- What you have to do -
Skip every image and restate the data word for word.
>>
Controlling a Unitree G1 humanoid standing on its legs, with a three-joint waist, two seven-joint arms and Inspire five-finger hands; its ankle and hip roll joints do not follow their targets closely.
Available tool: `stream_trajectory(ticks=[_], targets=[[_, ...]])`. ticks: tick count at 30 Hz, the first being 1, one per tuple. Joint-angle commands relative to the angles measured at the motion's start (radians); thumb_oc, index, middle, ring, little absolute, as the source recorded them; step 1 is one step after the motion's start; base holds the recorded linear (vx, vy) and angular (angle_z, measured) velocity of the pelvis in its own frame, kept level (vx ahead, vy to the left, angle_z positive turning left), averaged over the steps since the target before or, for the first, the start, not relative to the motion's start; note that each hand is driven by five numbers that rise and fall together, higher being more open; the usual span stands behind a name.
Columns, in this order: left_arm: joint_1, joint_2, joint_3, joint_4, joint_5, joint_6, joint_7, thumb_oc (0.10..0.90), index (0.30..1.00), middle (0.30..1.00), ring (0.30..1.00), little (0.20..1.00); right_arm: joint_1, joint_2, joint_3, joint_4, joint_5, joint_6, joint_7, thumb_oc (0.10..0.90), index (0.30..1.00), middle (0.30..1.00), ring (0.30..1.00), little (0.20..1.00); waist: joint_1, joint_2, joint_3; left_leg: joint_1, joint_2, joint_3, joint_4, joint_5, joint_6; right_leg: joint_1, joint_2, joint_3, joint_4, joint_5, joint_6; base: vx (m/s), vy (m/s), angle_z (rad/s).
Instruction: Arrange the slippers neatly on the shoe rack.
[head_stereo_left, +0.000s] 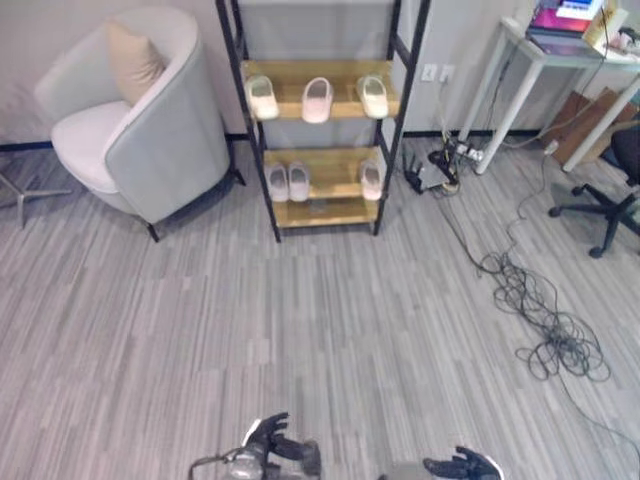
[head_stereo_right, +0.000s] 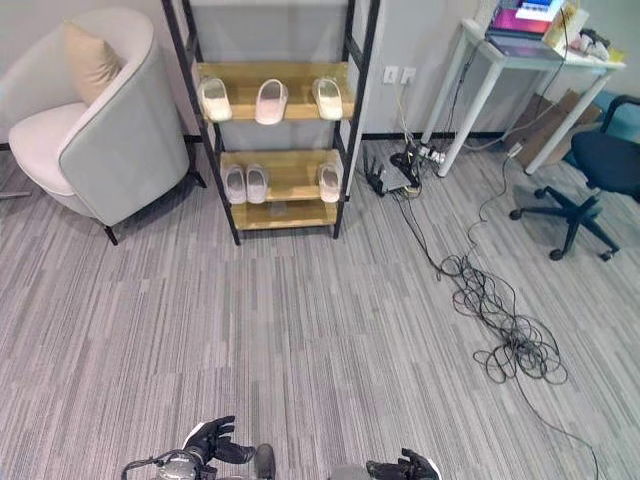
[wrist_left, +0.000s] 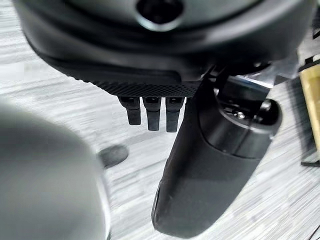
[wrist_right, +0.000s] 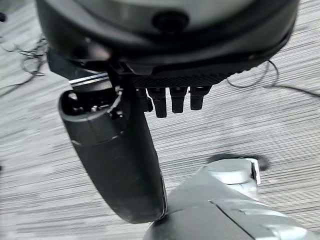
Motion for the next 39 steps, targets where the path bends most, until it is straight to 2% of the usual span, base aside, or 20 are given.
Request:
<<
- Answer -
Controlling a Unitree G1 humanoid standing on its legs, with a three-joint waist, two seven-joint arms and Inspire five-finger hands; its ankle and hip roll joints do not follow their targets closely.
Available tool: `stream_trajectory(ticks=[_], targets=[[_, ...]])`. ticks: tick count at 30 Hz, the first being 1, one per tuple. Joint-angle commands relative to the angles measured at the motion's start (radians); thumb_oc, index, middle, ring, little absolute, as the source recorded them; step 1 is one step after the motion's start; base holds the recorded linear (vx, vy) and angular (angle_z, measured) velocity of the pelvis in its own frame, kept level (vx ahead, vy to the left, angle_z positive turning left), averaged over the steps since the target before or, for the first, the start, not relative to the motion's start; note that each hand is driven by five numbers that rise and fall together, higher being more open; the usual span stands behind a name.
Columns, in this order: left_arm: joint_1, joint_2, joint_3, joint_4, joint_5, joint_6, joint_7, thumb_oc (0.10..0.90), index (0.30..1.00), middle (0.30..1.00), ring (0.30..1.00), little (0.20..1.00); right_arm: joint_1, joint_2, joint_3, joint_4, joint_5, joint_6, joint_7, thumb_oc (0.10..0.90), index (0.30..1.00), middle (0.30..1.00), ring (0.30..1.00), little (0.20..1.00); waist: joint_1, joint_2, joint_3; left_leg: joint_1, joint_2, joint_3, joint_4, joint_5, joint_6; right_leg: joint_1, joint_2, joint_3, joint_4, joint_5, joint_6; base: vx (m/s), vy (m/s), angle_z (rad/s).
Instruction: Arrange the slippers neatly on the shoe rack.
[head_stereo_left, +0.000s] 
[head_stereo_right, +0.000s] 
[wrist_left, +0.000s] 
[wrist_right, +0.000s] 
Motion for the next 39 steps, targets where the path bends most, until it is straight to 2% of the usual span, base aside, or 20 are given.
Request:

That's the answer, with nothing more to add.